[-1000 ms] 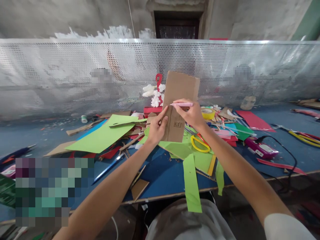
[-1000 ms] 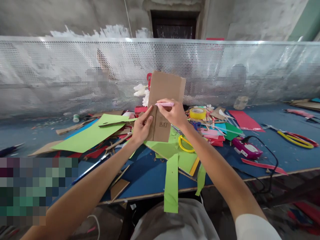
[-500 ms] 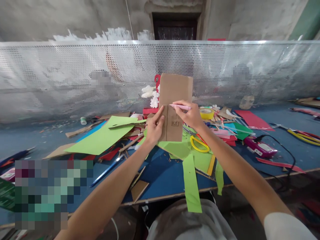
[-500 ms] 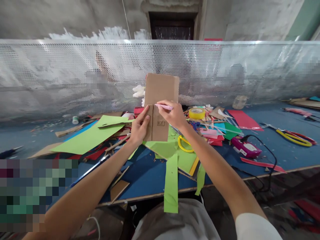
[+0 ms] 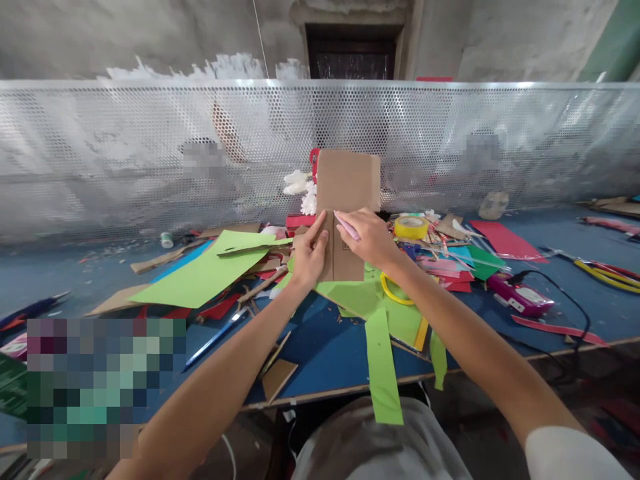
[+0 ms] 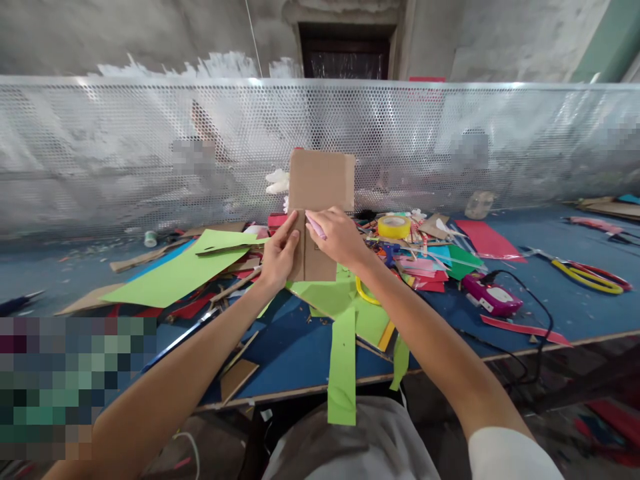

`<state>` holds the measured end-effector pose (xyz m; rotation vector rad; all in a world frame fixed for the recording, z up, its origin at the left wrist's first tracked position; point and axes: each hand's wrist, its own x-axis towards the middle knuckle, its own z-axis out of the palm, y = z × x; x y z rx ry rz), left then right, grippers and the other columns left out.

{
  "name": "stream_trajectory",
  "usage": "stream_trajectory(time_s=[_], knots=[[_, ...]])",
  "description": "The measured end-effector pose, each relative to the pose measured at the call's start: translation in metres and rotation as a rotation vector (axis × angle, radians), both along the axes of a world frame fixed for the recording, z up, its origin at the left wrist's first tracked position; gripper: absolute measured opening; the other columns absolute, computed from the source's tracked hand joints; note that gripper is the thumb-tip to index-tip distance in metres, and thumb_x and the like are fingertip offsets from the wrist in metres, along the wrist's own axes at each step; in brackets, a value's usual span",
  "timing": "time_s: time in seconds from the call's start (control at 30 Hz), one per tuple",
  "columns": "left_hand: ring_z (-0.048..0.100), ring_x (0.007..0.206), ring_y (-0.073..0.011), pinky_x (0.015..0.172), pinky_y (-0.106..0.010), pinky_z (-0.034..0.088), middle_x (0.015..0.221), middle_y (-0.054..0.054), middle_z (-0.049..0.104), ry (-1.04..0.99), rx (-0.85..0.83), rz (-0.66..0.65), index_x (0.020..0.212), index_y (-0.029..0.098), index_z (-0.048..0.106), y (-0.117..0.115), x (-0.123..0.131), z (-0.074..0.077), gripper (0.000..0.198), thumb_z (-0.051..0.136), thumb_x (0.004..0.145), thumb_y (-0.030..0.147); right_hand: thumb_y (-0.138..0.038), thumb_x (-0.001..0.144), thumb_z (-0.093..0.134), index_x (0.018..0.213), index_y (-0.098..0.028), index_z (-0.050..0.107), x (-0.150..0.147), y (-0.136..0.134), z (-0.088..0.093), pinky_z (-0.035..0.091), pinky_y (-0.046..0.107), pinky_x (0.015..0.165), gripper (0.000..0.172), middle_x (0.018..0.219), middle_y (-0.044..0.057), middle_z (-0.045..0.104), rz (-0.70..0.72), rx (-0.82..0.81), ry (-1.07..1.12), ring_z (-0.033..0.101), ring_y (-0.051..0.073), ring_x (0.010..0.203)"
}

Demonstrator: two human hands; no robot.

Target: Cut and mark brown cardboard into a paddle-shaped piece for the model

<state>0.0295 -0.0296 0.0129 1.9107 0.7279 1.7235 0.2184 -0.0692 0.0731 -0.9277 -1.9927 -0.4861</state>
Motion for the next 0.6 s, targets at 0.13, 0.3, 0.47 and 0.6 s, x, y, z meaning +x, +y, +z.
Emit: stream_trajectory(time_s=[0.13, 0.3, 0.47, 0.6], knots=[[0.066, 0.142, -0.0298, 0.119, -0.053, 0.058, 0.137, -0.007, 0.077, -0.037, -0.001, -0.002, 0.159, 0.025, 0.060, 0.009, -0.002, -0.004, 0.057, 0.062, 0.107, 0.047, -0.026, 0.110, 0.051, 0.139, -0.017, 0.073, -0.007, -0.004, -0.003, 0.052, 0.047, 0.108, 0.037, 0.125, 0.015, 0.081, 0.010, -0.042, -0.073, 0.071, 0.030, 0.115], [0.056, 0.153, -0.0268, 0.129, -0.053, 0.047, 0.153, -0.006, 0.070, -0.077, 0.017, -0.022, 0.158, 0.029, 0.060, 0.021, -0.005, -0.008, 0.054, 0.061, 0.106, 0.044, -0.023, 0.108, 0.051, 0.127, -0.018, 0.074, -0.017, -0.009, -0.011, 0.050, 0.046, 0.107, 0.031, 0.118, 0.015, 0.080, -0.001, -0.105, -0.195, 0.069, 0.030, 0.109], [0.049, 0.159, -0.0250, 0.133, -0.051, 0.041, 0.156, -0.006, 0.067, -0.112, -0.006, -0.028, 0.160, 0.029, 0.058, 0.024, -0.009, -0.008, 0.056, 0.061, 0.106, 0.044, -0.019, 0.104, 0.053, 0.104, -0.018, 0.077, -0.023, -0.015, -0.014, 0.050, 0.042, 0.097, 0.024, 0.096, 0.012, 0.080, 0.037, -0.152, -0.260, 0.068, 0.028, 0.093], [0.049, 0.159, -0.0260, 0.133, -0.052, 0.042, 0.153, -0.005, 0.069, -0.117, -0.025, -0.033, 0.159, 0.029, 0.060, 0.022, -0.008, -0.006, 0.056, 0.061, 0.106, 0.046, -0.022, 0.105, 0.054, 0.105, -0.018, 0.078, -0.021, -0.016, -0.013, 0.052, 0.040, 0.095, 0.024, 0.095, 0.011, 0.080, 0.028, -0.155, -0.200, 0.069, 0.026, 0.091]])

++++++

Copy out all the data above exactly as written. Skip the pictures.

[-1000 ms] 
[-1000 ms] 
[-500 ms] 
[-500 ms] 
[+0 ms] 
[+0 ms] 

`<state>` holds the measured end-effector pose (xyz m; rotation vector rad; all in a world frame fixed for the recording, z up, its origin at the left wrist's first tracked position; point and axes: each hand's wrist, its own x-axis towards the middle knuckle, its own z-axis out of the palm, y = z × x; x y z rx ry rz), left then right, grippers and the other columns left out.

{
  "name": "stream_trajectory",
  "usage": "stream_trajectory(time_s=[_], knots=[[_, ...]])",
  "description": "The measured end-effector pose, each relative to the pose measured at the call's start: translation in metres and rotation as a rotation vector (axis × angle, radians), both along the axes of a world frame fixed for the recording, z up, its origin at the left wrist's first tracked position; gripper: absolute measured opening; the other columns absolute, computed from the source's tracked hand joints; note that gripper is the thumb-tip to index-tip distance in metres, and thumb_x and the like are fingertip offsets from the wrist in metres, along the wrist's own axes at each step; in brackets, a value's usual span",
  "timing": "time_s: time in seconds from the call's start (control at 30 Hz), one per tuple",
  "columns": "left_hand: ring_z (-0.048..0.100), ring_x (0.007..0.206), ring_y (-0.073..0.011), pinky_x (0.015..0.172), pinky_y (-0.106..0.010), pinky_z (-0.034..0.088), middle_x (0.015..0.221), middle_y (-0.054..0.054), middle_z (-0.049..0.104), ry (-1.04..0.99), rx (-0.85..0.83), rz (-0.66..0.65), index_x (0.020..0.212), index_y (-0.029..0.098), index_z (-0.048..0.106), y (-0.117..0.115), x (-0.123..0.131), z (-0.074..0.077), gripper (0.000..0.198), thumb_z (-0.051..0.136), thumb_x (0.004..0.145), thumb_y (-0.030..0.147); right_hand: thumb_y (-0.138..0.038), thumb_x (-0.001..0.144), thumb_z (-0.093..0.134), index_x (0.018..0.213), index_y (-0.098..0.028), index_z (-0.050..0.107), x (-0.150..0.147), y (-0.136..0.134), z (-0.088..0.093), pinky_z (-0.035..0.091), pinky_y (-0.046..0.107), pinky_x (0.015..0.165), gripper (0.000..0.172), middle_x (0.018..0.219), middle_y (-0.044..0.057), middle_z (-0.045..0.104), rz (-0.70..0.72), rx (-0.82..0.81), ry (-1.07..1.12), ring_z (-0.033..0.101), ring_y (-0.051..0.073), ring_x (0.010..0.203)"
}

Demonstrator: two human hands; no robot.

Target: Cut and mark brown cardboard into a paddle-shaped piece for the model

<state>0.0295 -0.0296 0.0129 1.9107 0.7279 1.7235 0.2184 -0.0692 0.0731 -0.9277 -1.9927 -0.4861</state>
Motion for the next 0.6 s, targets at 0.13, 0.3, 0.47 and 0.6 s, x, y, z meaning +x, +y, +z.
Emit: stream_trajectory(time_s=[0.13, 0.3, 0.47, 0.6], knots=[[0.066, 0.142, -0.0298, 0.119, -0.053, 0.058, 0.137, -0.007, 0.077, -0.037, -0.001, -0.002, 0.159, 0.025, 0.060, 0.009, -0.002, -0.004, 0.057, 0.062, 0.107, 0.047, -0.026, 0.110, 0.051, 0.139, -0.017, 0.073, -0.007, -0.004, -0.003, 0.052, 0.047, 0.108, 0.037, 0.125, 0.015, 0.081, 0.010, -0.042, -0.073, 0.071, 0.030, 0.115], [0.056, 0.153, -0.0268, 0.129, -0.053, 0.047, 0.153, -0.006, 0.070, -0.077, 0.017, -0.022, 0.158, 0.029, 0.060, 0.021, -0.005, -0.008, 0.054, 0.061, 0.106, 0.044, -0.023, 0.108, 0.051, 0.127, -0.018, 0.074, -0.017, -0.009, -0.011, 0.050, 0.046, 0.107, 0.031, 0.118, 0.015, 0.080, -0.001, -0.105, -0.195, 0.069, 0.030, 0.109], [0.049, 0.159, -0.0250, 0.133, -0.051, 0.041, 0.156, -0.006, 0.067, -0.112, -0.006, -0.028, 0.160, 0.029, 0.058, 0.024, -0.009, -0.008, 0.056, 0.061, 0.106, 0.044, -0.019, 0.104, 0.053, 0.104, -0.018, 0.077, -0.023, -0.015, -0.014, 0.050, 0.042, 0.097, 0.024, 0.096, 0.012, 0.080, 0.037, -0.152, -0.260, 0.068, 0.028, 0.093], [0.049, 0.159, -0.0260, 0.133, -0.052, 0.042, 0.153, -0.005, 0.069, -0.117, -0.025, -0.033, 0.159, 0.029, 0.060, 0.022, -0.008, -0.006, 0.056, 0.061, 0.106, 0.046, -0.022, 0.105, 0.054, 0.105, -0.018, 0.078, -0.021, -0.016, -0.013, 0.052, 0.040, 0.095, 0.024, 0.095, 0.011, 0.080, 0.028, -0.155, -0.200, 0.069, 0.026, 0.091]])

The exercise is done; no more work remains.